I Really Can’t Stay: Supreme Court Clarifies Scope of Bankruptcy Automatic Stay
The United States Supreme Court has issued an opinion that clarifies the extent to which the automatic stay imposes obligations on creditors that seized their debtor’s property pre-petition and resolves a broad split among the circuit courts. The decision, City of Chicago v. Fulton, provides protection for creditors but adds to the burdens faced by many debtors.
The case involved several similarly situated chapter 13 debtors whose vehicles had been seized pre-petition by the City of Chicago for failure to pay fines for motor vehicle infractions. The debtors argued that continued possession of the vehicles by the city violated the Bankruptcy Code’s automatic stay provisions, and in particular section 362(a)(3), which bars “any act … to exercise control over property of the estate.” The debtors’ position was adopted by the bankruptcy court and affirmed by the Seventh Circuit Court of Appeals.
The Supreme Court reversed. It reasoned that merely retaining possession of property does not rise to the level of an act to exercise control over property. While it conceded that the debtors’ alternative interpretation of the text of section 362(a)(3) was reasonable, it found dispositive that Bankruptcy Code section 542(a) expressly provides for the turnover of debtor’s property in the possession of third parties.

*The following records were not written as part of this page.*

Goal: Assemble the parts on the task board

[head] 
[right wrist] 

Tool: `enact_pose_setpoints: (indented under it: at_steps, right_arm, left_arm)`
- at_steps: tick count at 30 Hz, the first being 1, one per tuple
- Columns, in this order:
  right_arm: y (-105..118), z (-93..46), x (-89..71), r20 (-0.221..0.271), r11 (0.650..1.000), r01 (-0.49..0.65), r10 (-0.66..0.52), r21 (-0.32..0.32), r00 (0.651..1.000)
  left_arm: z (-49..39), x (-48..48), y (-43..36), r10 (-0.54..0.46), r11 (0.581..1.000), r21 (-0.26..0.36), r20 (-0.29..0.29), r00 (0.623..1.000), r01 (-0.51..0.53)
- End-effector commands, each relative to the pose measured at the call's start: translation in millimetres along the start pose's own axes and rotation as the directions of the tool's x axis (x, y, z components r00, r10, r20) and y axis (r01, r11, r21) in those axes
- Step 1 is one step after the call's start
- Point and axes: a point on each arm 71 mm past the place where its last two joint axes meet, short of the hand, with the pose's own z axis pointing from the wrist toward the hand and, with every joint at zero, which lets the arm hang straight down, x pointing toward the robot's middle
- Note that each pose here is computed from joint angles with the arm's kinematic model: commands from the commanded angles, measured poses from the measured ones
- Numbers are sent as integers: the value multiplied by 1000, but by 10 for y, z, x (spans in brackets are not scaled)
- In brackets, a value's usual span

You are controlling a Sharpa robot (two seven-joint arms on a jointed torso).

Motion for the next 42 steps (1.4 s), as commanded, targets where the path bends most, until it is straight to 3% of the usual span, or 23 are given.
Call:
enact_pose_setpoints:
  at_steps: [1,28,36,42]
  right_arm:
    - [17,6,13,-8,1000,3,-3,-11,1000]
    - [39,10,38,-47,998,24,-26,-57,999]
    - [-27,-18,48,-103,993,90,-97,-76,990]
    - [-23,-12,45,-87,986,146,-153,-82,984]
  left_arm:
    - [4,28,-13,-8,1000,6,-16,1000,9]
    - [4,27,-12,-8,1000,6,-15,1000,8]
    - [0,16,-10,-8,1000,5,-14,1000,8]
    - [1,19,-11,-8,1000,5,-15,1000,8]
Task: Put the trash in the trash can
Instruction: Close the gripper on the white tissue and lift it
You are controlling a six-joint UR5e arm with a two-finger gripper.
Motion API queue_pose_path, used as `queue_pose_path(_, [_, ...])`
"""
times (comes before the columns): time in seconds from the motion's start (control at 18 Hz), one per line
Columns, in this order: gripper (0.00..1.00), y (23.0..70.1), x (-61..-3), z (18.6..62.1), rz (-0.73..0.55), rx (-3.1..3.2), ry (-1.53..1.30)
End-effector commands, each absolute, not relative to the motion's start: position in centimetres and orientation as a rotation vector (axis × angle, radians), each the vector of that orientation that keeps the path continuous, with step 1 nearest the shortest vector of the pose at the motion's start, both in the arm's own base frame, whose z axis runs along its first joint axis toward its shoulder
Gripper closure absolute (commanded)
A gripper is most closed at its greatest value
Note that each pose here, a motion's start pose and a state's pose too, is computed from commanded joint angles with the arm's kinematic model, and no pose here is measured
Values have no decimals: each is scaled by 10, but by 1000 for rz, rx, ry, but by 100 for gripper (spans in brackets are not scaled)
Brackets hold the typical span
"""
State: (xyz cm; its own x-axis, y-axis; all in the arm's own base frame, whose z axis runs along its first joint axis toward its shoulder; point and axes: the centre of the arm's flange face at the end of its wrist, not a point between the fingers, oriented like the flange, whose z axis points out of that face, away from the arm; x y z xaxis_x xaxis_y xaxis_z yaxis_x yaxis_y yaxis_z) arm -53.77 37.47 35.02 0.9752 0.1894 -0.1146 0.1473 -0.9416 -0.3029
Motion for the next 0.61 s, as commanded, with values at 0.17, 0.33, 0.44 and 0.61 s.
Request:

It concluded that the mere retention of estate property after the filing of a bankruptcy petition does not violate section 362(a)(3).
Fulton is a victory for secured creditors and creditors that have exercised possessory remedies, and may in many cases increase their leverage against debtors and other creditors. While the decision leaves open the question of the extent to which creditors may be compelled to surrender possession under section 542(a), in general, section 542(a) gives debtors a weaker hand than did section 362(a)(3) as it was interpreted in the line of cases the Court overruled. Among other things, violations of the automatic stay (but not section 542(a)) can be punished with contempt, and debtors seeking to enforce section 542(a) must commence an adversary proceeding.
While Fulton may generally improve the relative position of creditors in possession during a bankruptcy case, it does not materially affect the general rule that creditors in possession pre-bankruptcy should act promptly to sever a debtor’s rights to property before a bankruptcy petition is filed.
The Court’s methodology in reaching its decision was based almost entirely on a text-based approach that turned on a close reading of the language of the statute rather than legislative history or policy considerations. Fulton may provide insight into how the Court, with its changing membership, may be addressing bankruptcy cases and other cases. It should be noted that Justice Barrett took no part in the consideration or decision of the case.
Justice Sotomayor’s concurring opinion addresses some of the policy issues and practical consequences of the ruling, especially the difficulties that will be faced by chapter 13 debtors that rely on their vehicles to get to work and who therefore will have difficulty in generating income to pay creditors. She suggests that local rules may be adopted to streamline and expedite turnover proceedings. Practitioners should be alert for local rules and orders that address such issues.
Since Fulton amounts to a reversal of the governing Second Circuit precedent that had gone the other way, practitioners in New York should be prepared for changes based on the change in precedent.
The decision states that its scope is limited, and expressly disclaims consideration of related questions, such as how section 542 turnover obligations operate or the meaning of provisions of the automatic stay other than section 362(a)(3). Such questions will undoubtedly be the subject of future litigation, especially in cases that do not involve automobile impoundment and in business chapter 11 cases.